Voilà… Ou comment l’information concernant une catastrophe majeure, aux conséquences sanitaires encore incertaines, a été écrasée sous les éditions spéciales en hommage à Jacques Chirac. Chaque chaîne se disputant, qui plus est, le portrait le plus hagiographique, quitte à passer l’éponge sur les aspects les plus controversés et critiqués de sa politique. Et s’il n’est pas anormal de revenir sur la carrière d’un ancien président au moment de sa mort, la journée du 26 septembre a donné une nouvelle illustration des misères de la hiérarchie de l’information sur les grandes chaînes.
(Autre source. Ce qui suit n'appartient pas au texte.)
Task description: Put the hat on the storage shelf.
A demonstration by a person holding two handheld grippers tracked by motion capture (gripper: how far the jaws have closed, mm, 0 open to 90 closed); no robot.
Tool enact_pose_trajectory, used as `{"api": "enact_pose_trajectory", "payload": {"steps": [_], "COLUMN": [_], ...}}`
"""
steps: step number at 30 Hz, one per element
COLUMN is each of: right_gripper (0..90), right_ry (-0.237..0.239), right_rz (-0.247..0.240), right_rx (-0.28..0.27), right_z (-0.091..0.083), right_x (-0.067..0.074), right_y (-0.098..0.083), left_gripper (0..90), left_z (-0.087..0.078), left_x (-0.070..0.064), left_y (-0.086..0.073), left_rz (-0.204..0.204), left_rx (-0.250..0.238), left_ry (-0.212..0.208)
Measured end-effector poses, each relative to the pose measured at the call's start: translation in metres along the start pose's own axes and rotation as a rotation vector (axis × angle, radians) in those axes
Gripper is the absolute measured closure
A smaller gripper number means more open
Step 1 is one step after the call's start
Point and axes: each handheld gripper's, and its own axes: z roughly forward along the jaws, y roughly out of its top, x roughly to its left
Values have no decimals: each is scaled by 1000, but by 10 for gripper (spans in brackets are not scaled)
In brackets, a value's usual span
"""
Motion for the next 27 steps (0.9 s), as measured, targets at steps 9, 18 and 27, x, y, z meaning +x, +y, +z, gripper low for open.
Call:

Mais également de la priorité accordée à « l’anecdotique », travers majeur d’un journalisme politique dépolitisant, dominé par les bruits de couloirs et autres « souvenirs marquants ». De l’emprise, enfin, d’un journalisme de commentaire, où les « personnalités » aux qualités les plus diverses sont invités de plateaux en plateaux à commenter « l’événement », qu’importe leur légitimité… pourvu qu’il y ait l’ivresse. Bref : cette journée a fonctionné, à bien des égards, comme des lunettes grossissantes des travers ordinaires à l’œuvre dans les grands médias.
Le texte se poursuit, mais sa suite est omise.